A model of medieval architecture
St. Stephen’s Cathedral (Stephansdom) – is the stone landmark of Vienna and stands – as it should – in the very centre of the city. As a prime example of mediaeval architecture it’s not only beautiful to look at from outside and inside; it’s also deep (the catacombs) and tall. The origins of the cathedral reach back to the year 1137. When it was completed in 1433, the south tower of the church was the tallest building in Europe, and the Viennese were very proud of this fact: up until the end of the monarchy no church tower in the Austro-Hungarian Empire was permitted to top the venerable “Steffl”.
“As long as the Steffl has scaffolding, the city’s doing okay.” Viennese saying. The Stephansdom has to be constantly maintained, and this has been the responsibility of the Dombauhütte (cathedral workshop) since the Middle Ages. Every year the residents of Vienna raise about 2.2 million Euros for the renovation of their Steffl.
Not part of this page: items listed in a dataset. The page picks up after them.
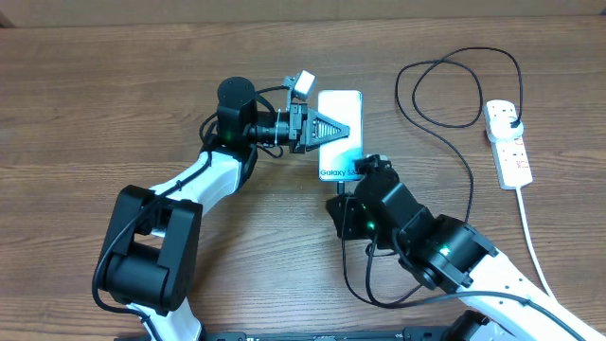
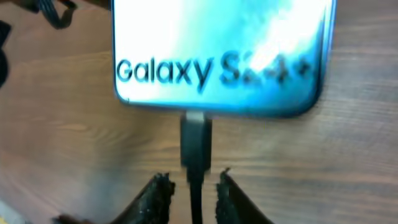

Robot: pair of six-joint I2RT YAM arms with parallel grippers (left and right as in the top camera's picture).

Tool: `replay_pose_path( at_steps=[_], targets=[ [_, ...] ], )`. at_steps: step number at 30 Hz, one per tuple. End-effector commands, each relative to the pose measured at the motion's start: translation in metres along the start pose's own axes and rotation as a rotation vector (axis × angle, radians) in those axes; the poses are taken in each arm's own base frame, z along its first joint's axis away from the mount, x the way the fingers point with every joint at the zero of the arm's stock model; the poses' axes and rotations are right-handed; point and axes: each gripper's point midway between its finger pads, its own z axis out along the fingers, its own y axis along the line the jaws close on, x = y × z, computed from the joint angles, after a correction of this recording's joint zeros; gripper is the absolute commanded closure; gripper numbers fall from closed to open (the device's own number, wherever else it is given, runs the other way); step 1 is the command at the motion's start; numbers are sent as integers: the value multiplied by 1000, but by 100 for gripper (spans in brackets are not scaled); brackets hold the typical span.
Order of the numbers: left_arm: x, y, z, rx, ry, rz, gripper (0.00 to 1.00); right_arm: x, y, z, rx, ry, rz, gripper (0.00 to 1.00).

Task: Plug charger to phone and switch on socket
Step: 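Push the plug up into the phone's bottom port with the right gripper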

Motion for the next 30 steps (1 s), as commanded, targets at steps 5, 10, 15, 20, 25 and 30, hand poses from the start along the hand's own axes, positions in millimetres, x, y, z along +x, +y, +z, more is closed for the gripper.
replay_pose_path(
  at_steps=[5,10,15,20,25,30],
  targets=[
    [11,-12,5,29,73,56,96,-8,-2,11,48,-23,14,93],
    [14,-12,4,34,89,74,96,-12,-1,10,43,-39,16,96],
    [23,-15,4,50,140,85,96,-24,3,8,26,-79,-7,96],
    [31,-17,6,66,181,118,96,-42,20,-4,-13,-124,-59,96],
    [37,-18,11,74,203,128,96,-56,22,-11,-22,-156,-45,96],
    [42,-19,17,81,219,153,96,-70,30,-19,-60,-189,-13,96]
  ],
)
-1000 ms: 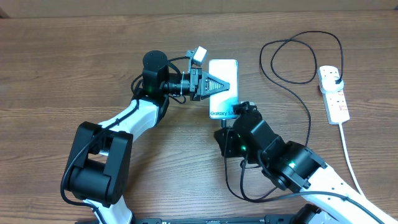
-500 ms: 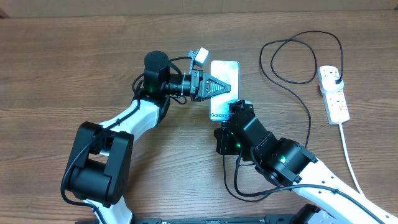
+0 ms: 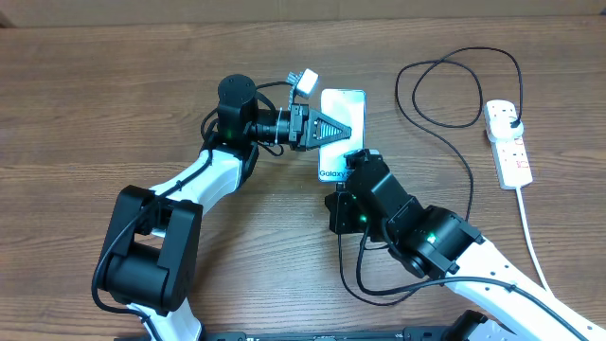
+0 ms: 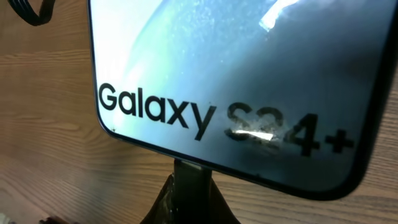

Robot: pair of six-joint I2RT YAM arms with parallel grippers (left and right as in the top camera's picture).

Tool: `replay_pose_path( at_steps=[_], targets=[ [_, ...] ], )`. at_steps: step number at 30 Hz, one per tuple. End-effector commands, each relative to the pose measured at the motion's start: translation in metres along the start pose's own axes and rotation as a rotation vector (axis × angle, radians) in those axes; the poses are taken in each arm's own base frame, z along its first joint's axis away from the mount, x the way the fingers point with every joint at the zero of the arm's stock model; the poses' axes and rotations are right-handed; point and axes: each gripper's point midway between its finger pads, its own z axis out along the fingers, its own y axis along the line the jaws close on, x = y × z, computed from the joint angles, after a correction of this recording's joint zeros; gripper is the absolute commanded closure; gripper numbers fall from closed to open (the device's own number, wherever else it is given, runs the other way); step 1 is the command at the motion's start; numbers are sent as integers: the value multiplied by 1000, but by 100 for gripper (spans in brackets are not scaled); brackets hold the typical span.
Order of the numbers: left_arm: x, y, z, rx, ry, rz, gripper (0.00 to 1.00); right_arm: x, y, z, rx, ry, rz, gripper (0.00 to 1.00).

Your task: Plug charger to phone and switch on socket

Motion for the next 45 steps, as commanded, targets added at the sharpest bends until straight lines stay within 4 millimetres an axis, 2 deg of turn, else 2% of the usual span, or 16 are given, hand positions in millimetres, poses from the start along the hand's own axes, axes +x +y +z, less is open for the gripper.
replay_pose_path(
  at_steps=[1,5,8,11,12,17,20,22,25,28,30,32,34,36,39,45],
  targets=[
    [37,-14,17,68,177,58,96,-66,27,-33,-63,-213,13,96],
    [37,-14,17,68,177,57,96,-61,22,-35,-37,-183,10,93],
    [34,-13,17,61,160,58,96,-52,16,-39,-9,-147,11,83],
    [28,-10,18,48,127,57,96,-47,12,-50,6,-130,10,68],
    [24,-9,19,39,104,57,96,-45,11,-62,9,-127,11,60],
    [15,-5,28,11,40,58,96,-33,3,-109,29,-110,10,35],
    [12,-4,42,-7,0,58,96,-24,-11,-139,65,-124,12,16],
    [11,-3,54,-22,-31,63,96,-18,-22,-158,82,-144,13,8],
    [10,0,72,-51,-79,102,96,-8,-32,-179,78,-170,14,0],
    [10,24,81,-158,-116,86,96,0,-41,-195,69,-198,16,0],
    [15,61,74,-313,-125,30,96,4,-46,-203,68,-211,17,0],
    [27,101,55,-512,-119,-33,96,8,-49,-207,65,-212,17,0],
    [39,126,35,-649,-90,-69,96,11,-51,-208,71,-207,17,0],
    [45,134,23,-688,-56,-67,96,12,-52,-207,75,-201,17,0],
    [45,142,3,-722,-47,-66,96,11,-51,-206,74,-203,16,0],
    [48,169,-57,-895,-91,-170,96,10,-51,-207,71,-207,17,0]
  ],
)
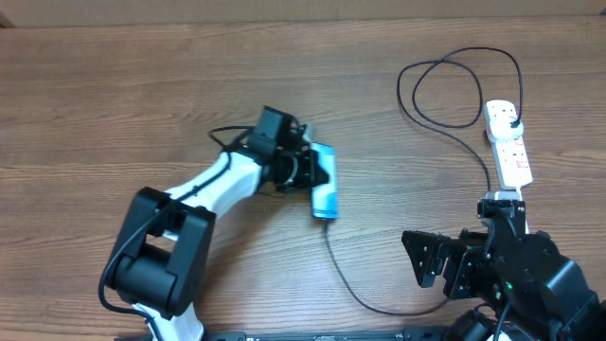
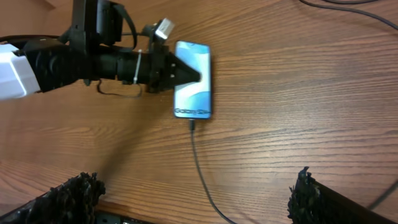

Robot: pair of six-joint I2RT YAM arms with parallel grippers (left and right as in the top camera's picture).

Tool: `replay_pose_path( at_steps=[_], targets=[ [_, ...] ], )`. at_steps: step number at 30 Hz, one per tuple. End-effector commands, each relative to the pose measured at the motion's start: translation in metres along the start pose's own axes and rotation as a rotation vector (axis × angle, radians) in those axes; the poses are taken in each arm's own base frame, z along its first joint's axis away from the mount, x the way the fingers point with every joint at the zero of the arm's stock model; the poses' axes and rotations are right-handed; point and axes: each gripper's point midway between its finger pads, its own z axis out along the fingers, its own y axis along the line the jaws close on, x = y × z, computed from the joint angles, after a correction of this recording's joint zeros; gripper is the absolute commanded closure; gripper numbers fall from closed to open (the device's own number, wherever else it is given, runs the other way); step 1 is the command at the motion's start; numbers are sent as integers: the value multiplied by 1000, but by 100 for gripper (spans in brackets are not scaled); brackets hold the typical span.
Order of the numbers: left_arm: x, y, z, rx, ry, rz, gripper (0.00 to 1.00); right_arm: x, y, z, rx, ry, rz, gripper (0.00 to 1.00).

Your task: Plug charger to phone and switch on socket

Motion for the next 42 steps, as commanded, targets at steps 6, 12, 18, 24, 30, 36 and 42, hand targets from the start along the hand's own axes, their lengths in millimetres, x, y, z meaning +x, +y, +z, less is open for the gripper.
replay_pose_path(
  at_steps=[6,12,18,24,30,36,42],
  targets=[
    [-21,24,-21,-73,-57,56,96,-8,1,-4,-3,-34,6,0],
    [-16,29,-11,-78,-29,54,96,-7,1,-4,-3,-33,5,0],
    [-6,33,6,-20,37,38,96,-7,1,-4,0,-29,5,0],
    [3,45,27,13,95,6,85,-5,-1,-4,6,-23,4,0],
    [5,56,31,0,109,-19,73,-5,-1,-4,7,-22,3,0],
    [5,63,31,-38,105,-26,61,-7,-1,-4,8,-32,5,0],
    [12,85,28,-155,116,-41,56,-7,-2,-3,15,-36,4,0]
  ],
)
Unfortunately you can’t climb to the very top of St. Stephen’s Cathedral
but nevertheless, if you can make it up the 343 steps, the 72-metre-high Türmerstube (tower room) is open to you. From there, protected from the elements, you can experience Vienna spread out at your feet: Kärntnerstrasse and the Graben, the Viennese Giant Ferris Wheel and the Leopoldsberg mountain, and in between a maze of streets and alleyways. The elaborately-patterned roof of the cathedral with its 230,000 tiles can also be clearly seen: one side is inlayed with the Austrian eagle, the other with the Vienna coat of arms, while the nave displays the characteristic zigzag pattern.
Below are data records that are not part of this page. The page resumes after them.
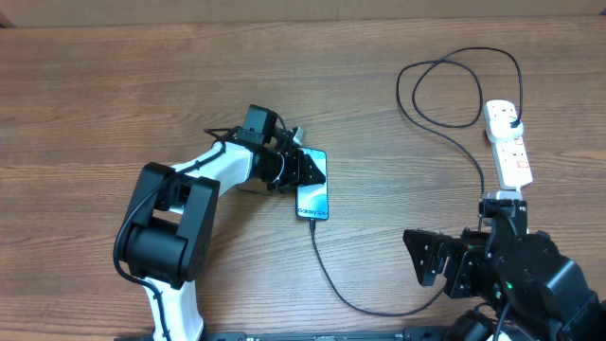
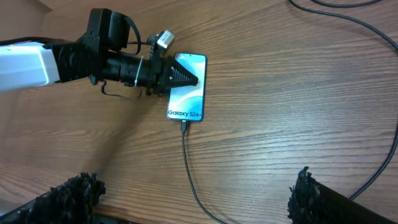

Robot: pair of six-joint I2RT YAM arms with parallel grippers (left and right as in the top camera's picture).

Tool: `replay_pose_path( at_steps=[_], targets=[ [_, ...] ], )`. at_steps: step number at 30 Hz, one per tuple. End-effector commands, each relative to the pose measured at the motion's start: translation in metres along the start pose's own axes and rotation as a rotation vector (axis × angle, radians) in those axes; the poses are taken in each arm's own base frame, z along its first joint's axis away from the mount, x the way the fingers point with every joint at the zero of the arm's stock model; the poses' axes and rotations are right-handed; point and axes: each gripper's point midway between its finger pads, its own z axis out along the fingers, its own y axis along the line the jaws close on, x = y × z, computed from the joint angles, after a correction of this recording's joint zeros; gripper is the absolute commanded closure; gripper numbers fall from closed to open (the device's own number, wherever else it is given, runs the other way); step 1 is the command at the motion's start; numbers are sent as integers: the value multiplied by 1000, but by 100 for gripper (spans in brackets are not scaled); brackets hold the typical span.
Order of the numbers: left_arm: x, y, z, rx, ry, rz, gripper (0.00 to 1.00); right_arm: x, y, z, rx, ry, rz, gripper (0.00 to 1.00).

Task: Plug charger to phone and switch on socket
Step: 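Lower the plugged-in phone flat onto the table with the left gripper, then move the right gripper toward the white power strip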

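Observation:
The phone point(image 1: 313, 199) lies flat on the table, screen up, showing "Galaxy S24+" point(image 2: 185, 93). My left gripper point(image 1: 301, 172) is shut on the phone's upper left part; its pointed fingers point(image 2: 177, 76) lie over the screen. A black charger cable point(image 1: 331, 275) is plugged into the phone's bottom edge and loops across the table to the white socket strip point(image 1: 508, 147) at the far right. My right gripper point(image 1: 428, 263) sits near the front right edge, wide open, with only table and cable point(image 2: 188, 163) between its fingers.
The cable makes a large loop point(image 1: 454, 85) left of the socket strip, whose white lead point(image 1: 532, 237) trails toward the front edge. A plug point(image 1: 508, 116) sits in the strip's far end. The left arm's white link point(image 1: 204, 175) lies left of the phone.
The phone was tilted on its edge in my left gripper; now it lies flat, screen up, a little further left and toward the front. The right arm has not moved.
My left gripper held the phone mid-table while my right gripper stood open around the plug at the phone's bottom edge, then shut on it. Then the right arm was back at the front right, open, the cable staying in the phone. The left gripper shifted the phone leftward.

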Motion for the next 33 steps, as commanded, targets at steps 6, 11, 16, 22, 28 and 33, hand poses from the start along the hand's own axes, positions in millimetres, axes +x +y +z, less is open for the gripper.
replay_pose_path(
  at_steps=[6,11,16,22,28,33],
  targets=[
    [20,75,2,-319,26,-88,49,1,-4,5,23,-4,13,0],
    [20,75,1,-323,26,-95,47,11,-11,18,57,33,46,0],
    [21,84,-2,-377,4,-178,49,13,-11,26,56,32,56,0],
    [21,92,-5,-421,-18,-255,48,11,-8,33,47,18,190,0],
    [23,95,-7,-438,-18,-288,44,11,-7,38,62,27,285,0],
    [24,100,-10,-462,-26,-320,43,12,-7,43,80,42,281,0]
  ],
)
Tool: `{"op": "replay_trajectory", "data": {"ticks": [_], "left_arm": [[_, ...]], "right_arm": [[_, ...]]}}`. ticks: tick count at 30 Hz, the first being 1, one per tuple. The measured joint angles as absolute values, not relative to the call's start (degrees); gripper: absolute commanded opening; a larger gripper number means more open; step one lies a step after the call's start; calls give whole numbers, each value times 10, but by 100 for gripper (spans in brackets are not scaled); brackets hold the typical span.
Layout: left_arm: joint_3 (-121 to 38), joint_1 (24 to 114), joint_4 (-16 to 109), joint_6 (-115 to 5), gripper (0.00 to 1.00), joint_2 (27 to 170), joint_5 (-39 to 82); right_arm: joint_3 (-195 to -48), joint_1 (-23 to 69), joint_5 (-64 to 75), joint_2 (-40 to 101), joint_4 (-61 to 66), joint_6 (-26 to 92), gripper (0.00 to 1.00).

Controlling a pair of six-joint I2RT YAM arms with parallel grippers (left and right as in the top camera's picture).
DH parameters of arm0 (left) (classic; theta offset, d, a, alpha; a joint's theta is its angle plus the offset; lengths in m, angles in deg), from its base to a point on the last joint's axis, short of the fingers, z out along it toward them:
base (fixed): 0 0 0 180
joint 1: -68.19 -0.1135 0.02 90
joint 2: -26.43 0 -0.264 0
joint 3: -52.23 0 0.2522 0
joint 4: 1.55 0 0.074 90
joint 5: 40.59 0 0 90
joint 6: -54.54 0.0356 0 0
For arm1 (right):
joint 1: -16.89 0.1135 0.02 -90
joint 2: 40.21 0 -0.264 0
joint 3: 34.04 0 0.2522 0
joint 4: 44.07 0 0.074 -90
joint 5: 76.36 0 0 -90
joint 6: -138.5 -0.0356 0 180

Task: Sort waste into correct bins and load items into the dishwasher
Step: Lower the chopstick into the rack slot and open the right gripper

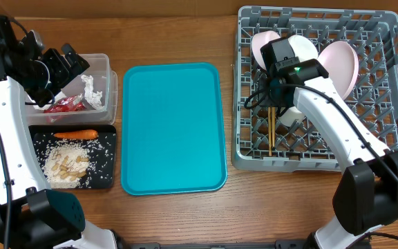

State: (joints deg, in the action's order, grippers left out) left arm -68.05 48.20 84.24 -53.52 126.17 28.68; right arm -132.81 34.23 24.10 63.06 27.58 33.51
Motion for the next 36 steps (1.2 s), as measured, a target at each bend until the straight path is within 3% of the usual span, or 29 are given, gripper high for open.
{"op": "replay_trajectory", "data": {"ticks": [24, 32, 36], "left_arm": [[-680, 482, 842, -535, 100, 1262, 287], [-680, 482, 842, -535, 100, 1262, 287], [-680, 482, 842, -535, 100, 1262, 287]], "right_arm": [[-1328, 342, 199, 631, 271, 336, 7], [-1328, 342, 198, 631, 269, 338, 14], [-1328, 342, 198, 631, 268, 338, 23]]}}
Originally there were to be two high towers
the unfinished northern tower is shrouded in numerous legends, usually involving the devil. More probably it was financial reasons which prevented it from being built. The 86-metre-high tower is nevertheless worth a visit, as it is here that the Pummerin hangs, with over 20 tons the largest bell in Austria. Every year at midnight on December 31st it rings in the New Year.
After your descent, the Manner-Shop a few steps further on is worth a stop: Josef Manner opened his store in 1890 at this address, and from the beginning decorated his legendary Manner Schnitten (Neapolitan wafers) with a picture of St. Stephen’s Cathedral.